SEDIMENT MOTION AND DISPERSION IN RIVERS: INSIGHTS FROM LIDAR DIFFERENCING, PARTICLE TRACKING, AND NUMERICAL MODELING


TUCKER, Gregory E., Coooperative Institute for Research in Environmental Sciences (CIRES) and Department of Geological Sciences, University of Colorado at Boulder, Campus Box 399, Boulder, CO 80309, PERIGNON, Mariela C., Cooperative Institute for Research in Environmental Sciences (CIRES) and Department of Geological Sciences, University of Colorado at Boulder, 2200 Colorado Ave, Boulder, CO 80309 and BRADLEY, D. Nathan, United States Bureau of Reclamation, Sedimentation and River Hydraulics Group, Denver Federal Center Building 67, P.O. Box 25007 (86-68540), Denver, CO 80225

Sediment transport theory has tended to focus on predicting bulk fluxes of sediment rather than the trajectories of particular grains or packages of material. Yet sometimes the fate and transport of particular grains matters.
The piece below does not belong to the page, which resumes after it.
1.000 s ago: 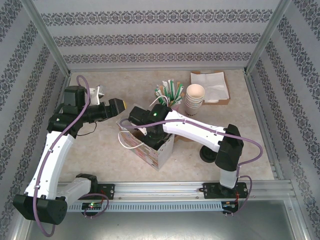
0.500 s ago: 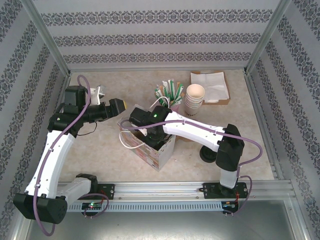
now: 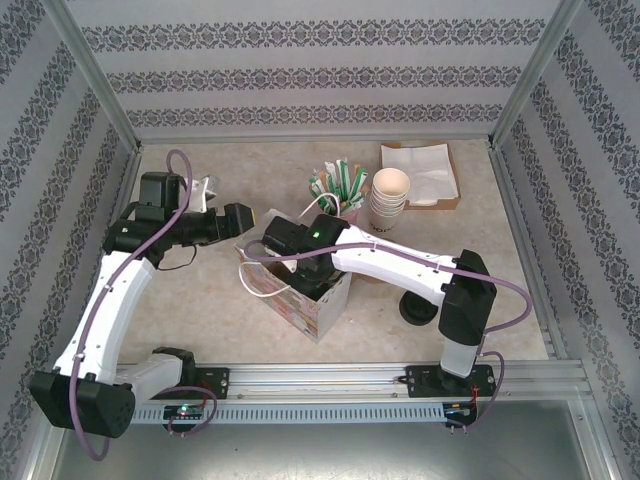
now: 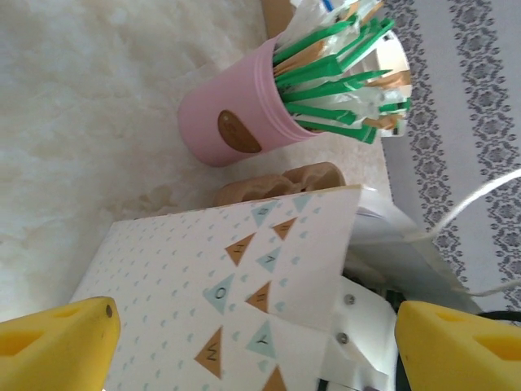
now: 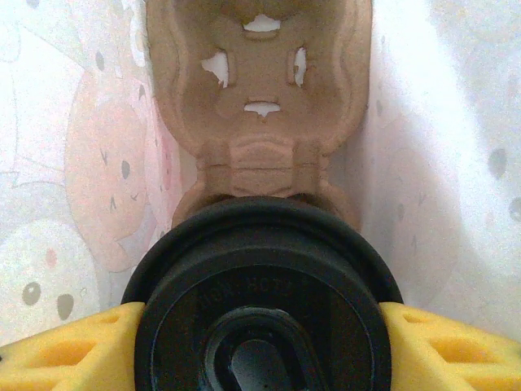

For example, sediment grains may carry information such as isotopic content, luminescence, composition, and degree of weathering. In rare cases, the sediment may constitute or contain dangerous contaminants. These examples highlight the need to understand not just how much sediment is moving, but where it could have come from and where it might end up. In this paper, we review strategies for measuring and modeling the displacement of parcels of sediment in rivers. One method is to compare lidar images from before and after a flood event. This method is illustrated with an example from the Rio Puerco, New Mexico, USA, where differencing of pre- and post-flood lidar reflects the fate of sediment entering a channel reach after being eroded from a recently de-vegetated section upstream. Comparing the depositional patterns with a simple one-dimensional model of sediment transport leads to the inference that the bulk of the eroded sediment was deposited on floodplains within a few kilometers of the source. A drawback of this method, however, is that it cannot directly reveal grain trajectories or their distributions. Obtaining such data requires particle-tracking technology such as passive-radio tagging. We illustrate the capability of this method with an example from a gravel-bed stream in the Colorado Rockies, USA. Here, a six-year tracer experiment reveals median annual grain travel distances ranging from several centimeters to nearly one hundred meters, depending on the magnitude and duration of the seasonal snowmelt hydrograph. The experiment shows a strong component of dispersion, with many particles remaining immobile while a few race well ahead of their peers. Strong dispersion in part reflects large cross-channel gradients in transport energy. Data such as these demand a theoretical framework that honors the probabilistic nature of sediment entrainment and dis-entrainment. Examples of such a framework, building on recent work in stochastic transport theory, are used to illustrate the potential for probabilistic mapping of transport trajectories using high-resolution topographic data.